Tuesday, September 22, 2009

Brunelleschi cross comes home

A cross that helped start the Renaissance in Florence was returned to the city's Santa Maria Novella church in refurbished multi-coloured glory on Monday.

The wooden carving of Christ on the Cross by Filippo Brunelleschi (1377-1446) is hailed by some scholars as showing the anatomical accuracy and plasticity of form that early Renaissance artists took from ancient models, marking them out from the stylised art that had preceded him.

Many experts have compared the cross to a revolutionary fresco of the Holy Trinity in the same church by Brunelleschi's younger friend, the seminal early Renaissance painter Masaccio (1401-1428).

Though Brunelleschi later became known as the Renaissance's pre-eminent architect, known above all for the dome on Florence Cathedral, his earlier rediscovery of linear perspective and treatment of figures in the round are seen by some as crucial to Italy's most famous art revolution.

The nine-month restoration of the cross, by Florence's Opificio delle Pietre Dure, cost some 250,000 euros.

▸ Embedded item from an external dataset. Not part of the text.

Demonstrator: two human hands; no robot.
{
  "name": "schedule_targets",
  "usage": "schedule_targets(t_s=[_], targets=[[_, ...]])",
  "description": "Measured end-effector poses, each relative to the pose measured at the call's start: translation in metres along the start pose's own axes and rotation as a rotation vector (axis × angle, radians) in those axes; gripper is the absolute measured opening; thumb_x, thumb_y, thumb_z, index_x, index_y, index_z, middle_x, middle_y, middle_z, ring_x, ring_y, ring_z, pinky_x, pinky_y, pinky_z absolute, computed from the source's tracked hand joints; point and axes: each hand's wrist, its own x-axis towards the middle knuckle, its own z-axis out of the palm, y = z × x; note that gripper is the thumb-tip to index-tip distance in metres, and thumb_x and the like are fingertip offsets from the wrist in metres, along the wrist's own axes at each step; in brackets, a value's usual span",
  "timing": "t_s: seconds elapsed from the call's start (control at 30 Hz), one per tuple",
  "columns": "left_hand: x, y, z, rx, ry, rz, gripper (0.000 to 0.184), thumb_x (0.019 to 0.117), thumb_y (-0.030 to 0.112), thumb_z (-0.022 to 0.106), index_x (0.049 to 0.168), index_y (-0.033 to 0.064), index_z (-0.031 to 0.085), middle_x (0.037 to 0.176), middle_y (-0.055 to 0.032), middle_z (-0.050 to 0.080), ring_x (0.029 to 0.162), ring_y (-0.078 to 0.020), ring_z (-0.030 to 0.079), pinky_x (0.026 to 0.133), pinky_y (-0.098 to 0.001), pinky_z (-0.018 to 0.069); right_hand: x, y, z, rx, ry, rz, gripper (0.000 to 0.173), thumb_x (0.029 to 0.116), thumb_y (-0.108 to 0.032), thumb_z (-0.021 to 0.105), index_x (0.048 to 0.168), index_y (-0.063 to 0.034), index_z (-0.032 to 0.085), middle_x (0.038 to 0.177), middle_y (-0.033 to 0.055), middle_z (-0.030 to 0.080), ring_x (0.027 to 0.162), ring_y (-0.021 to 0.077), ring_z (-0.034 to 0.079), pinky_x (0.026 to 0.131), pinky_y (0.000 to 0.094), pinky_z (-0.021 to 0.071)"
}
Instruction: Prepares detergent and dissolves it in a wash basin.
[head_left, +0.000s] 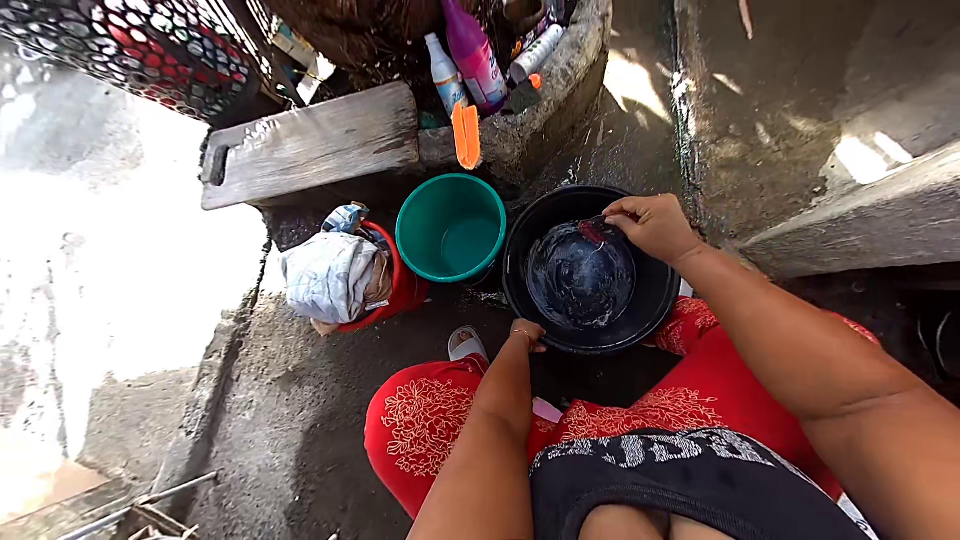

The director of the famous restoration workshop, Isabella Lapa, said experts had removed slapdash plastering done in previous restorations and ''painstakingly restored the original polychromy''.

Brunelleschi is believed to have carved the Christ in about 1418, or almost ten years before Masaccio astonished contemporary Florence with his Trinity fresco (1425-27).

The cross hangs in the Gondi Chapel on the left side of Santa Maria Novella's main altar.

Masaccio's fresco is just over halfway up the church's main aisle, on the left.

Santa Maria Novella is Florence's first great basilica and houses several masterpieces by Gothic and early Renaissance artists including Nardi di Cione and Giotto.

As well as renewing Brunelleschi's cross, the restoration also burnished its marble backdrop, the Gondi Chapel's altar, pavement and illuminated window and ''even some frescos in the vault, attributed to Greek painters active in Florence at the end of the 13th century,'' said the head of the project, Ugo Muccini.